Рассказанная театром "Сатирикон" притча под названием "Макбетт" (с жанровым обозначением как фарс) - подходит для любого общества и любой эпохи, разве что персонажи с каждым новым повторяющимся историческим циклом мельчают. В пьесе найдется почти всё, что есть у Шекспира, но и нечто большее. Шекспир полагал, что за любым преступным деянием следует расплата, возмездие настигает убийцу хотя бы нестерпимой болью совести, жить со страхом в душе - невыносимо ("Счастливей быть убитым, чем убить и в радости тревожной после жить..."). Увы, XX век мало чем удивишь, он видел и не то. По Ионеско колесо истории слепо, бессмысленно, перемалывает и правого и виноватого. Человечество давно освоилось с этим наблюдением и оттого достаточно спокойно взирает на то, как заурядность, не обманываясь насчет собственной заурядности, напористо возводит себя в ранг кумира толпы. "Да здравствует Макбет и его милашка!", - вот всё, что остается прокричать обывателю, давно разуверившемуся в "богоизбранности" своих предводителей.

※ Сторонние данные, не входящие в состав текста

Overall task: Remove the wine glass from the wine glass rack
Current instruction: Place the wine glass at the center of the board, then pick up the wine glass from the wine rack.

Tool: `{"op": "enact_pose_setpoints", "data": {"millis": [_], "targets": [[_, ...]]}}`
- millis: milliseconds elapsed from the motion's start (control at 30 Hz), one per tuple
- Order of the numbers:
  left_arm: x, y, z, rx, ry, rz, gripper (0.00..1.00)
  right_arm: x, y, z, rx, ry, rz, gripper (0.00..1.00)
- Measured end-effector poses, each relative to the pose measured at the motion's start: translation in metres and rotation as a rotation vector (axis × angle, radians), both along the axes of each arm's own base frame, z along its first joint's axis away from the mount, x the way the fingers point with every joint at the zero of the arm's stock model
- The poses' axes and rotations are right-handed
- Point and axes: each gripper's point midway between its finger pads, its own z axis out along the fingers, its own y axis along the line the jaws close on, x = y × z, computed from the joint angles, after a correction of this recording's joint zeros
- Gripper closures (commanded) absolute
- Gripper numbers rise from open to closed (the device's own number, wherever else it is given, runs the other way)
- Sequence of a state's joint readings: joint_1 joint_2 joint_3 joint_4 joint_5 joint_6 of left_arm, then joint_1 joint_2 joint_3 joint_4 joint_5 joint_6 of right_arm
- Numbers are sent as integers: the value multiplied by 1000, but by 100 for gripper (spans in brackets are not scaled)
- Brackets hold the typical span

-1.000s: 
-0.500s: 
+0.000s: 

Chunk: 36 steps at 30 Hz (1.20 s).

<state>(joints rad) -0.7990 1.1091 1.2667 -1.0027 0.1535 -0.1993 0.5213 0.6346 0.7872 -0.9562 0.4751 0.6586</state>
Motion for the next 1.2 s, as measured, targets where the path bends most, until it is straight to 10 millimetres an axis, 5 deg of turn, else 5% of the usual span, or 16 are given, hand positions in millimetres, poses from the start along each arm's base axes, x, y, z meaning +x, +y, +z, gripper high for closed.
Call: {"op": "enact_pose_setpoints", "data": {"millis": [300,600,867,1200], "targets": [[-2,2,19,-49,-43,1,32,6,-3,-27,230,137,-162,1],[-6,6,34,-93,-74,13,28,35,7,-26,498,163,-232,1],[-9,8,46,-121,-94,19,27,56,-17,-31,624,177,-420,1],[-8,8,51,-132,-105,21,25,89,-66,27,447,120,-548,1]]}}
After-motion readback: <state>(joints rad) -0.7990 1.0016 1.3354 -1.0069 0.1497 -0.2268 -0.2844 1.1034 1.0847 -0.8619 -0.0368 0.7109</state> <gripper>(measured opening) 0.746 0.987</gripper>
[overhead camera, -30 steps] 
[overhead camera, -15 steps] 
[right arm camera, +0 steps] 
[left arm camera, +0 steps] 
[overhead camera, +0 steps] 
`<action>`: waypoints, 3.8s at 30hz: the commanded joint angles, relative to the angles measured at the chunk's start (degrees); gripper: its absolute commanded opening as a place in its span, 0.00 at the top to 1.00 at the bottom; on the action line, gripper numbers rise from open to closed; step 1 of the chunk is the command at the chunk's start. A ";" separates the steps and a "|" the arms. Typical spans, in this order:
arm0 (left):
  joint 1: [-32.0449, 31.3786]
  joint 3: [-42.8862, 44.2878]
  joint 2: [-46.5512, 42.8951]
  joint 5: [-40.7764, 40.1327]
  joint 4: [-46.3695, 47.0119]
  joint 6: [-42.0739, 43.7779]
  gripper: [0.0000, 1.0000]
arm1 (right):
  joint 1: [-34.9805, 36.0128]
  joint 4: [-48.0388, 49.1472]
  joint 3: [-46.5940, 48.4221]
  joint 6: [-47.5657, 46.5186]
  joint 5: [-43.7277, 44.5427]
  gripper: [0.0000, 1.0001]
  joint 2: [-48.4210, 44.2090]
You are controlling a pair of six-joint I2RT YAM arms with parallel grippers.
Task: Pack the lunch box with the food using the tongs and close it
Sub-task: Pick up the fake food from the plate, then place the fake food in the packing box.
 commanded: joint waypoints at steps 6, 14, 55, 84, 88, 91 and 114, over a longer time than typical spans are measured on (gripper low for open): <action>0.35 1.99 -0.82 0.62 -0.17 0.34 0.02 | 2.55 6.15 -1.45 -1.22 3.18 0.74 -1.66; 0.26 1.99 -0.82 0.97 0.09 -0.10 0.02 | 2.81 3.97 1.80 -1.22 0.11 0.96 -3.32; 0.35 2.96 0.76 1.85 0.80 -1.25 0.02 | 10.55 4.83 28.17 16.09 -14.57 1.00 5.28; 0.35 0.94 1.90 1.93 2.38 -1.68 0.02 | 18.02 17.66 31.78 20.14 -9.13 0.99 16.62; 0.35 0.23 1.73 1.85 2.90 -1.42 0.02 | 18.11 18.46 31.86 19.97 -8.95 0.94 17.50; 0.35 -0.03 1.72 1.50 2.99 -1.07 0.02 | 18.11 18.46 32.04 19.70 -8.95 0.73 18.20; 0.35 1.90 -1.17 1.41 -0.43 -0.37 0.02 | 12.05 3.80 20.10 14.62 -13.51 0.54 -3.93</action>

Дурашливость, пересмешки, клоунада - актёрские приёмы, образующие язык всего спектакля; язык, который постановщик Ю.Бутусов утверждает в качестве наиболее адекватного атмосфере пьесы. Сценография (художник А. Шишкин) подчеркнуто фантосмагорична: на заднике сцены зияет то ли овал человеческой головы, то ли очертание гигантской замочной скважины, то ли окно в Большой мир, исторгающее по ходу пьесы разноцветные сполохи света. Театралы привыкли, что выразительные средства драматургии Ионеско всегда подчеркнуто лоскутны, алогичны, нагнетают удушье абсурда. В "Макбетте" не совсем так: несмотря на множество смещений, превращений, модуляций, эта пьеса гораздо в большей степени мотивирована, чем другие. И вместе с тем кажущаяся внятность её языка не ведет к одномерности смыслов. Режиссер тонко почувствовал скрытую глубину парадоксальности текста и мастерски разворачивает в спектакле одновременно несколько параллельных пространств. Действо оказывается в равной степени и фарсом, и притчей, и мелодрамой, и трагедией, и цирком.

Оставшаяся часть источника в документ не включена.